— WORK TASK —
Reproduce exactly, from the data that follows, the line with "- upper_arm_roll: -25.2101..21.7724", the line with "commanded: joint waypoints", and every line that lies between them.
Start of DATA RECORDS
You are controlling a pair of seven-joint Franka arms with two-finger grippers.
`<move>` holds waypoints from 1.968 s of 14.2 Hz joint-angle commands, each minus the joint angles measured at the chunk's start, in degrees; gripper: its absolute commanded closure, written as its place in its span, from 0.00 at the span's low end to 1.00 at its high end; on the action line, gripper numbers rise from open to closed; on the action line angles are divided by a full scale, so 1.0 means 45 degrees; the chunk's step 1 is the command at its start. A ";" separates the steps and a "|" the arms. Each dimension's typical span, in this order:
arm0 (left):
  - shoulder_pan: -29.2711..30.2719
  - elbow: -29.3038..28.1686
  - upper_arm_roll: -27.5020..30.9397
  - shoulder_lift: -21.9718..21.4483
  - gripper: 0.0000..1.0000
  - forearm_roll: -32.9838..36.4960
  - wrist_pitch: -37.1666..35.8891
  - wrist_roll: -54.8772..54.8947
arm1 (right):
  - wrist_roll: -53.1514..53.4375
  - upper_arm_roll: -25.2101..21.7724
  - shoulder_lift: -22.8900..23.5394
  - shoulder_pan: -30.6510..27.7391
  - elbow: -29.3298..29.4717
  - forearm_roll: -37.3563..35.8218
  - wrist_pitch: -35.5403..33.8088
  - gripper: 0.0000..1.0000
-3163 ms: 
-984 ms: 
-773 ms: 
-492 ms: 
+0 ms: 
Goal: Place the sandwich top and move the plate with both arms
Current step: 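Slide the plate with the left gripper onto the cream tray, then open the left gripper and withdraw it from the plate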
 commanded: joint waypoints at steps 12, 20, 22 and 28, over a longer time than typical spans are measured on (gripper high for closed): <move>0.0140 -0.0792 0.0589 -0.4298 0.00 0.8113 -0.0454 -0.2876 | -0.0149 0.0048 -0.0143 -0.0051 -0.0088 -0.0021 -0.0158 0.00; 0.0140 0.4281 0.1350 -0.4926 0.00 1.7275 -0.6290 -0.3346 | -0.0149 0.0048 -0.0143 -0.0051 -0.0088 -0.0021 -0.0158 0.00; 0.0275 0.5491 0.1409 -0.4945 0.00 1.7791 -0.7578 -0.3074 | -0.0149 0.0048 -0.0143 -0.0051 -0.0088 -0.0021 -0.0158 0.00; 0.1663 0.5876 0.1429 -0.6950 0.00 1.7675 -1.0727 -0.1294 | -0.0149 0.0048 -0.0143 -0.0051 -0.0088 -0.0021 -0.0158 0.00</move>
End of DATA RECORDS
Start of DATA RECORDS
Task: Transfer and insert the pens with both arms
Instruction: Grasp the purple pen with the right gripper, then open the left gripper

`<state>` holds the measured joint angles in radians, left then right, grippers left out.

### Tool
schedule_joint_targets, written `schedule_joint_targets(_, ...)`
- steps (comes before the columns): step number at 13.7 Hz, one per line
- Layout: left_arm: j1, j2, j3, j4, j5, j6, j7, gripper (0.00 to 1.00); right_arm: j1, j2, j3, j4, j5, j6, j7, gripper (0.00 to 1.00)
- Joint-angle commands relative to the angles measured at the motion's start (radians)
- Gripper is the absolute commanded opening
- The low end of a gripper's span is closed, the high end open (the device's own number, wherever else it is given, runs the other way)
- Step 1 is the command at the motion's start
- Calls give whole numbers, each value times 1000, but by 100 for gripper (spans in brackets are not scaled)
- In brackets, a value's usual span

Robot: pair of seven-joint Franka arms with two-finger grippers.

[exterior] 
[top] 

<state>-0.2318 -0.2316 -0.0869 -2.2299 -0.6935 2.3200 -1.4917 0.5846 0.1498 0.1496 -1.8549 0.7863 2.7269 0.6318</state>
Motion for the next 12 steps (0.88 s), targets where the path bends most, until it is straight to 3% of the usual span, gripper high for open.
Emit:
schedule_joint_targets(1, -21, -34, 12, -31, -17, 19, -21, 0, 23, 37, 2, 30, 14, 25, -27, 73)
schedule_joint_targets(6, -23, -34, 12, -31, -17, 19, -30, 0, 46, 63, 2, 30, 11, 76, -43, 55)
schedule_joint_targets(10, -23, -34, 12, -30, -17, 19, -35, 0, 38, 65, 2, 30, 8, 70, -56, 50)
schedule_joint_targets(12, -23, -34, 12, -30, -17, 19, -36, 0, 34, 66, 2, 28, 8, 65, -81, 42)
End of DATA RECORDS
— THE ANSWER —
  - upper_arm_roll: -25.2101..21.7724
  - shoulder_lift: -22.8900..23.5394
  - shoulder_pan: -30.6510..27.7391
  - elbow: -29.3298..29.4717
  - forearm_roll: -37.3563..35.8218
  - wrist_pitch: -35.5403..33.8088
  - gripper: 0.0000..1.0000
-3163 ms: 
-984 ms: 
-773 ms: 
-492 ms: 
+0 ms: 
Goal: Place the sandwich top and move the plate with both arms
Current step: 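Slide the plate with the left gripper onto the cream tray, then open the left gripper and withdraw it from the plate
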 commanded: joint waypoints at steps 12, 20, 22 and 28, over a longer time than typical spans are measured on (gripper high for closed): <move>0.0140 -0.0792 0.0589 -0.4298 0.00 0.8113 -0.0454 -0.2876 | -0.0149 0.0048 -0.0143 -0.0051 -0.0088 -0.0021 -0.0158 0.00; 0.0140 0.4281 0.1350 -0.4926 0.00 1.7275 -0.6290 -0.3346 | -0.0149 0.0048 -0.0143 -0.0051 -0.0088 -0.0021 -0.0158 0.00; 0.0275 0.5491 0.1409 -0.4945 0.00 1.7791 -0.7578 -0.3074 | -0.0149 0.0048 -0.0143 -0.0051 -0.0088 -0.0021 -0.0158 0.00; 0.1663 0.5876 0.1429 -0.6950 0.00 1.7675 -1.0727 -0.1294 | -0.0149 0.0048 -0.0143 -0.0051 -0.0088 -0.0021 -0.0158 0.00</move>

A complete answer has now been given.